KM: NO WAY! Are you serious? Ok, if you are watching that, I am so watching that! What did you think? (I am shocked, gaping like a goldfish and laughing).

Fr. Rod: Well it was challenging for a while because Lucifer’s Dad- God is portrayed as a very capricious character, very punishing and I was resistant to this! I am like: God’s not like this! He’s not like this! But the more I watched it; I think he is portraying God in a way in which many people see God. And while it made me uncomfortable, and I don’t believe God is like that I had to acknowledge that this is how many view God.

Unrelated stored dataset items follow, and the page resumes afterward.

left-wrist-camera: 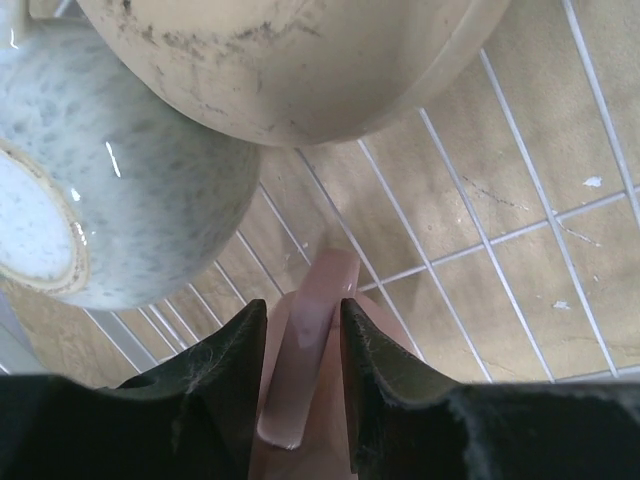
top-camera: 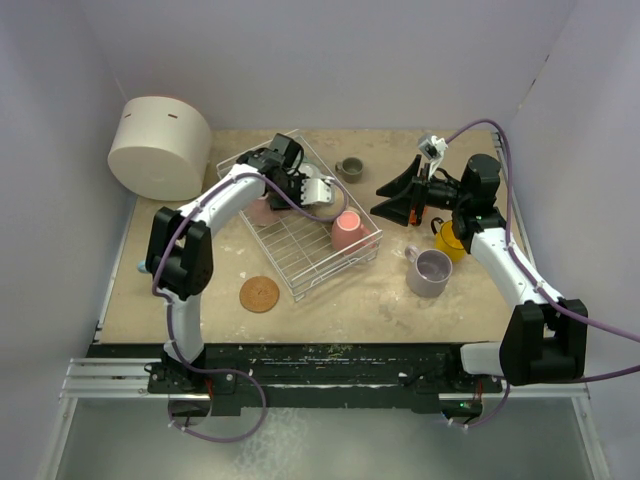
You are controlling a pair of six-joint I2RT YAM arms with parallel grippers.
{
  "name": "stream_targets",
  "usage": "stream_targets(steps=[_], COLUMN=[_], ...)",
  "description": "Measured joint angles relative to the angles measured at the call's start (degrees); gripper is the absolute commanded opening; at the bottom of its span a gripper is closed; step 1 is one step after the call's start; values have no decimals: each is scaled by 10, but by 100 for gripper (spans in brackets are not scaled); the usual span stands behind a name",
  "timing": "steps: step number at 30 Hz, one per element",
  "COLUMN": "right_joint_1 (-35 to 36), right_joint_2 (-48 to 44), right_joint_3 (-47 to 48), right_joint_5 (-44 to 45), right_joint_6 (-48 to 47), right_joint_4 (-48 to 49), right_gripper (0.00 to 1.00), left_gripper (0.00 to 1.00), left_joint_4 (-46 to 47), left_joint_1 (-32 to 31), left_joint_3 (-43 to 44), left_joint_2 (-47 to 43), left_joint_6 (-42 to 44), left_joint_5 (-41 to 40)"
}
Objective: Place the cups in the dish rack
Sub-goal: Turn the cup upside down in the dish rack.
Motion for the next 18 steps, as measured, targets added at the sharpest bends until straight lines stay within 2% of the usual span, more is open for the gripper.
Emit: stream_targets(steps=[5,11,14,18], right_joint_1=[0,0,0,0], right_joint_2=[0,0,0,0], right_joint_3=[0,0,0,0], right_joint_5=[0,0,0,0], right_joint_6=[0,0,0,-3], right_joint_4=[0,0,0,0], right_gripper=[76,76,76,76], left_gripper=[43,52,59,72], left_joint_4=[15,40,68,127], left_joint_1=[-4,-5,-5,-5], left_joint_3=[0,-8,-33,-91], left_joint_2=[0,-10,-43,-129], left_joint_6=[-19,-60,-90,-148], left_joint_5=[5,17,26,42])
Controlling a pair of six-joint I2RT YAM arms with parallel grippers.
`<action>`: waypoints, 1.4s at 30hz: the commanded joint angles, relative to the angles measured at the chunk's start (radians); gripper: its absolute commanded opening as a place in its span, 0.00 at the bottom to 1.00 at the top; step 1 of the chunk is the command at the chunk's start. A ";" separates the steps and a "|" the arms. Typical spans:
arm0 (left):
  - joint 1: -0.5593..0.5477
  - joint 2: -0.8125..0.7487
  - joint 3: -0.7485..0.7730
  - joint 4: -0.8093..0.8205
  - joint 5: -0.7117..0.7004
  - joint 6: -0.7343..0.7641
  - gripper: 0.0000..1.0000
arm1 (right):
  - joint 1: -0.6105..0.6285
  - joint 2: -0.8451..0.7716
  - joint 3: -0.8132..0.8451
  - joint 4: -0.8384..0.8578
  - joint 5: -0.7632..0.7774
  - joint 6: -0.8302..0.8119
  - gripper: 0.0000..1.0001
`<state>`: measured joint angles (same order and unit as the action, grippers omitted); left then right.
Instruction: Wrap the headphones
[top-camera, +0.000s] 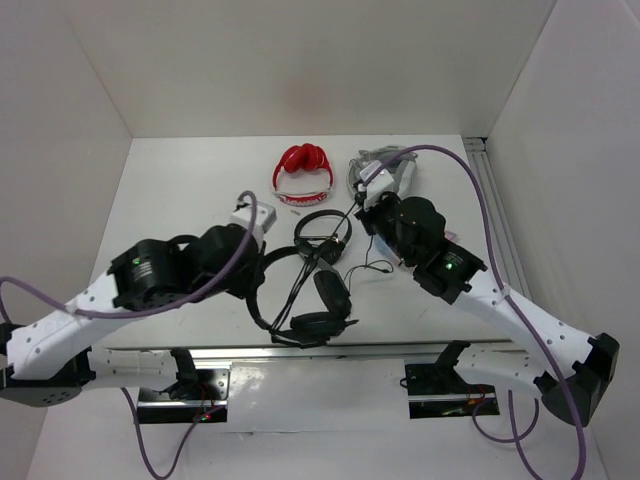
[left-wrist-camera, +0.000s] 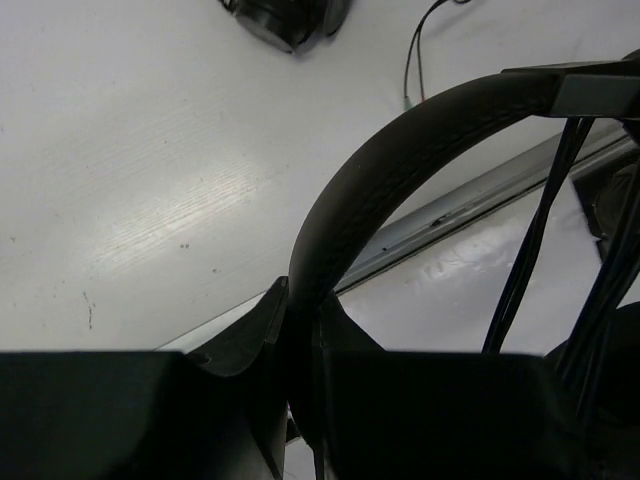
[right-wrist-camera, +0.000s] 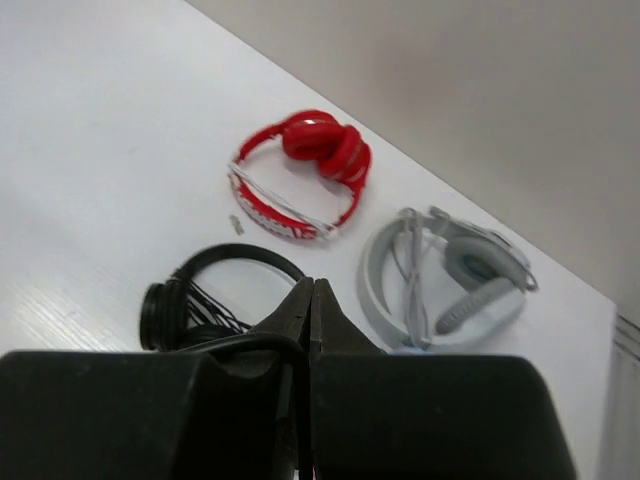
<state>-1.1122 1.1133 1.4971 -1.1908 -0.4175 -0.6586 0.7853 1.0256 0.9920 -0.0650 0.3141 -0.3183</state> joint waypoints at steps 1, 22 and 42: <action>-0.009 -0.066 0.103 -0.027 0.086 0.019 0.00 | -0.058 0.025 -0.012 0.135 -0.171 0.082 0.05; 0.038 0.094 0.591 0.151 -0.532 -0.301 0.00 | -0.012 0.403 -0.497 1.294 -1.006 0.805 0.11; 0.747 0.295 0.425 0.215 -0.242 -0.266 0.00 | 0.383 0.046 -0.612 0.882 -0.712 0.558 0.00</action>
<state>-0.4038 1.4014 1.9457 -1.1210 -0.6270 -0.8898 1.1168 1.1400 0.3889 0.9321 -0.4244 0.2890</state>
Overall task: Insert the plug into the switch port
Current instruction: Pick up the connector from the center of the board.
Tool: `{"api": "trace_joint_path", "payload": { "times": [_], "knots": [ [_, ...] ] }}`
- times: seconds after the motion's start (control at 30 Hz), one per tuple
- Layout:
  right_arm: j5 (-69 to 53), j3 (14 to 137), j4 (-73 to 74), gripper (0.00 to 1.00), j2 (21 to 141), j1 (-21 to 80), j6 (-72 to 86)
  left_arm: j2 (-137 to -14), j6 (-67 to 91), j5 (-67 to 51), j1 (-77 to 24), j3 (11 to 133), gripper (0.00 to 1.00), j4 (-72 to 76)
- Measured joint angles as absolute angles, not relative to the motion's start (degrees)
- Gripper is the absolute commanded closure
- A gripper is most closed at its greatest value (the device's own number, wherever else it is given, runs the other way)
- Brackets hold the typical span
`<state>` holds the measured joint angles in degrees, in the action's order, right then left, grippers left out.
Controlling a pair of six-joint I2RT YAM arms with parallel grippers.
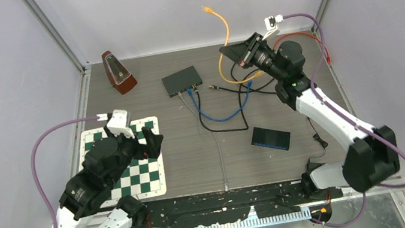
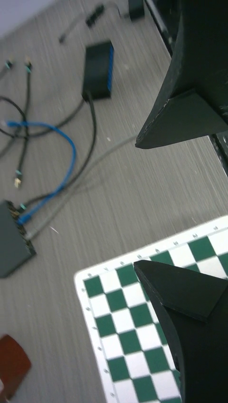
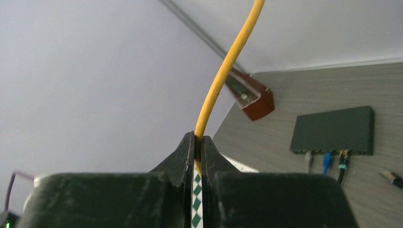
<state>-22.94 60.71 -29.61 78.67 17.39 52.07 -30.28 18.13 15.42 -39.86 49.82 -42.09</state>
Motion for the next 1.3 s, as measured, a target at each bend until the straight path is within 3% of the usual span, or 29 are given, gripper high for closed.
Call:
{"api": "trace_joint_path", "payload": {
  "times": [0.27,0.47,0.93,1.3],
  "knots": [
    [-18.2,55.0,-13.1,0.95,60.3,33.8,35.5,-40.0,28.3,10.3,-39.9,63.0,0.17,-37.1],
    [-9.4,47.4,-8.7,0.95,51.7,42.0,29.3,-43.1,38.5,6.8,-39.9,65.0,0.23,-29.6],
    [4.8,41.5,-5.3,0.95,48.3,52.1,26.1,-55.4,54.3,6.8,-39.9,63.4,0.23,-12.5],
    [7.9,38.9,-7.6,0.95,48.6,56.3,23.4,-61.0,64.7,1.3,-35.6,58.3,0.34,-1.3]
  ]
}}
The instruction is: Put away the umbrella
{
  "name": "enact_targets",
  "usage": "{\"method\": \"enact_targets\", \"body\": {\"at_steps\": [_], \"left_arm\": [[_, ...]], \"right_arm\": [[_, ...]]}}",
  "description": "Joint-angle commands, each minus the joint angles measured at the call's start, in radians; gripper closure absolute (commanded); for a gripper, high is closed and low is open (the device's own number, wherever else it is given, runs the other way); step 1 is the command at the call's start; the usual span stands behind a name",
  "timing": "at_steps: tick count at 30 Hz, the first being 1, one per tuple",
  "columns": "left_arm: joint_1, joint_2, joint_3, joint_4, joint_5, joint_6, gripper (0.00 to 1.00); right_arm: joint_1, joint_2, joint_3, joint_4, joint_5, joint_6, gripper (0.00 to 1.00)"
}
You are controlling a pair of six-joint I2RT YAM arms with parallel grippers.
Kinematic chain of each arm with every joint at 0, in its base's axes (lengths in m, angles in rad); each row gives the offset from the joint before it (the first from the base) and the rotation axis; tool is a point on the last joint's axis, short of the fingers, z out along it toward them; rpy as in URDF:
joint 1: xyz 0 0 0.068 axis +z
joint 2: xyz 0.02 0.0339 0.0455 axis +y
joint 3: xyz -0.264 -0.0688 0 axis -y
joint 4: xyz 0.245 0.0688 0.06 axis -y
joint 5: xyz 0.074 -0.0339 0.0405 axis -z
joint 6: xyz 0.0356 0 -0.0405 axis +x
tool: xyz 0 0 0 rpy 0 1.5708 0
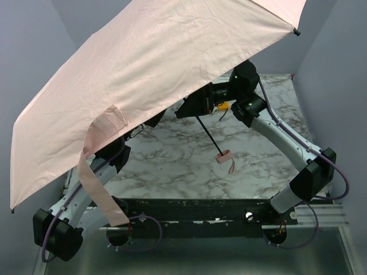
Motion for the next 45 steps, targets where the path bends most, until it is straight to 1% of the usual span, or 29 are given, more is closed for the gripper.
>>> {"method": "enact_targets", "body": {"at_steps": [1, 3, 8, 12, 14, 19, 23, 26, 30, 31, 33, 34, 35, 36, 40, 41, 43, 45], "left_arm": [[-0.008, -0.074, -0.058, -0.079, -0.142, 0.085, 0.18], [-0.008, -0.052, -0.043, -0.057, -0.127, 0.079, 0.19], [-0.011, 0.027, 0.044, -0.052, -0.057, 0.041, 0.29], [-0.019, 0.041, 0.056, -0.093, -0.084, 0.057, 0.31], [-0.021, 0.042, 0.049, -0.085, -0.101, 0.060, 0.32], [-0.026, 0.055, 0.072, -0.082, -0.098, 0.053, 0.40], [-0.029, 0.067, 0.103, -0.080, -0.089, 0.050, 0.43], [-0.028, 0.074, 0.120, -0.106, -0.097, 0.050, 0.50], [-0.035, 0.072, 0.141, -0.188, -0.131, 0.053, 0.55], [-0.037, 0.071, 0.146, -0.212, -0.139, 0.058, 0.59], [-0.039, 0.069, 0.156, -0.253, -0.154, 0.066, 0.78], [-0.039, 0.070, 0.156, -0.256, -0.156, 0.068, 0.84], [-0.039, 0.073, 0.155, -0.238, -0.146, 0.073, 0.93], [-0.039, 0.076, 0.153, -0.223, -0.138, 0.074, 1.00], [-0.039, 0.087, 0.149, -0.132, -0.070, 0.064, 1.00], [-0.037, 0.090, 0.146, -0.098, -0.040, 0.059, 1.00], [-0.032, 0.104, 0.137, 0.003, 0.021, 0.029, 1.00], [-0.020, 0.125, 0.137, 0.094, 0.085, -0.024, 1.00]], "right_arm": [[-0.005, -0.051, 0.024, 0.096, -0.032, 0.015, 0.99], [-0.006, -0.050, 0.013, 0.120, -0.035, 0.034, 0.99], [-0.005, -0.055, -0.025, 0.194, -0.042, 0.085, 0.99], [-0.005, -0.063, -0.031, 0.197, -0.047, 0.086, 0.99], [-0.005, -0.067, -0.037, 0.197, -0.047, 0.082, 0.99], [-0.005, -0.071, -0.055, 0.170, -0.041, 0.046, 0.99], [-0.004, -0.075, -0.046, 0.075, -0.024, -0.045, 0.99], [-0.005, -0.077, -0.013, -0.085, 0.007, -0.180, 0.99], [-0.002, -0.080, 0.038, -0.288, 0.076, -0.370, 0.99], [-0.002, -0.080, 0.047, -0.322, 0.092, -0.396, 0.99], [0.002, -0.082, 0.064, -0.368, 0.116, -0.443, 0.99], [0.005, -0.082, 0.073, -0.391, 0.131, -0.471, 0.99], [0.009, -0.082, 0.080, -0.416, 0.145, -0.492, 0.99], [0.012, -0.082, 0.084, -0.433, 0.154, -0.514, 0.99], [0.021, -0.090, 0.100, -0.508, 0.184, -0.606, 0.99], [0.021, -0.095, 0.100, -0.519, 0.178, -0.618, 0.97], [0.021, -0.108, 0.097, -0.532, 0.137, -0.636, 0.85], [0.021, -0.119, 0.086, -0.518, 0.089, -0.621, 0.75]]}}
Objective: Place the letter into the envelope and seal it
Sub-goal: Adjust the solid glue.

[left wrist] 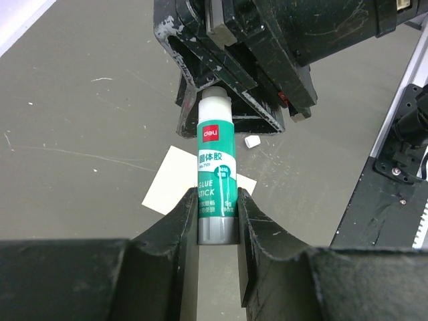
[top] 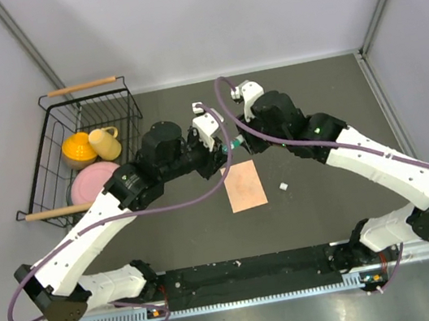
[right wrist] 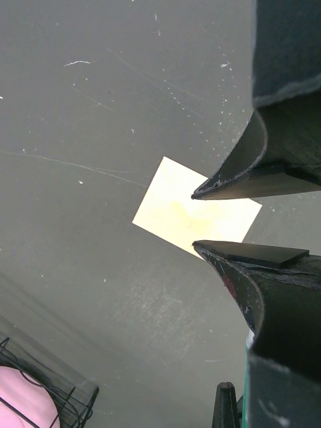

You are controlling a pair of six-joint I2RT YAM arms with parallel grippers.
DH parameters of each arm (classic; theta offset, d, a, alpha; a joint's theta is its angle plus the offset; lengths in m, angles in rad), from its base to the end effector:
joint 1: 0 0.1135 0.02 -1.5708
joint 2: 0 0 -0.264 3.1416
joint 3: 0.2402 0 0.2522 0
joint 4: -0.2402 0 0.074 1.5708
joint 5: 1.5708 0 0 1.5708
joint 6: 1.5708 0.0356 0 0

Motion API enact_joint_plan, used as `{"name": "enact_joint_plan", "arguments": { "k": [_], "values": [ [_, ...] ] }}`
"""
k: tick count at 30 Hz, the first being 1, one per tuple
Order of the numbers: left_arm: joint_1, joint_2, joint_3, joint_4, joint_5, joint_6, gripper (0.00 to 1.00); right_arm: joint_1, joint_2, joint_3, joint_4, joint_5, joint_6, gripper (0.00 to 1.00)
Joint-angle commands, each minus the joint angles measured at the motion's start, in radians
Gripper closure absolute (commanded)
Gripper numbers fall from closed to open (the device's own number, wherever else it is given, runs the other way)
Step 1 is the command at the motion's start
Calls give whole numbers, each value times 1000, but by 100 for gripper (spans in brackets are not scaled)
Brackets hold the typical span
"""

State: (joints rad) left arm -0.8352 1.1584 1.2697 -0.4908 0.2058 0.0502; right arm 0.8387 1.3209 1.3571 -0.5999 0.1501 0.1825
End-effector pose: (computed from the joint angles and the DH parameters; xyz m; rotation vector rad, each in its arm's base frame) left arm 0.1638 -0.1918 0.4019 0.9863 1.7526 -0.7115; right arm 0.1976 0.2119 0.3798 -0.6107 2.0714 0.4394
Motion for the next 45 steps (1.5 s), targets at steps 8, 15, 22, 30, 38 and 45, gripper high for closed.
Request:
{"name": "enact_joint_plan", "arguments": {
  "k": [8, 15, 22, 30, 38, 45],
  "values": [
    [-2, 41, 19, 133, 41, -47, 100, 88, 11, 66, 69, -110, 49, 70],
    [-2, 52, 30, 149, 49, -85, 100, 106, 17, 73, 74, -99, 72, 73],
    [-2, 57, 28, 170, 47, -105, 100, 119, 18, 82, 72, -135, 107, 80],
    [-2, 64, 34, 179, 55, -122, 100, 134, 3, 70, 77, -147, 112, 83],
    [7, 27, 4, 129, 49, -96, 100, 34, -5, 45, 57, -126, 130, 86],
    [54, -101, -108, 162, 133, -72, 100, -79, -28, -9, 37, -110, 118, 73]
  ]
}}
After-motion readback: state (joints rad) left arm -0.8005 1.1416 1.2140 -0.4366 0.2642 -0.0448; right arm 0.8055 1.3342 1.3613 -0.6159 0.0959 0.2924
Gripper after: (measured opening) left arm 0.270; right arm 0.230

And you know, Lucifer is the devil, and he does kind of challenge in the show this idea of “the devil made me do it” type stuff. He comments that humans make their own choices and actions, his only job is to punish them, he doesn’t make them do anything. Not that I believe in that either, but I have found it challenging, thought-provoking. Its the antithesis of what I believe but it reminded me of how endemic folky religion is in our culture. Because that is what a lot of people believe. I am a Game of Thrones fan.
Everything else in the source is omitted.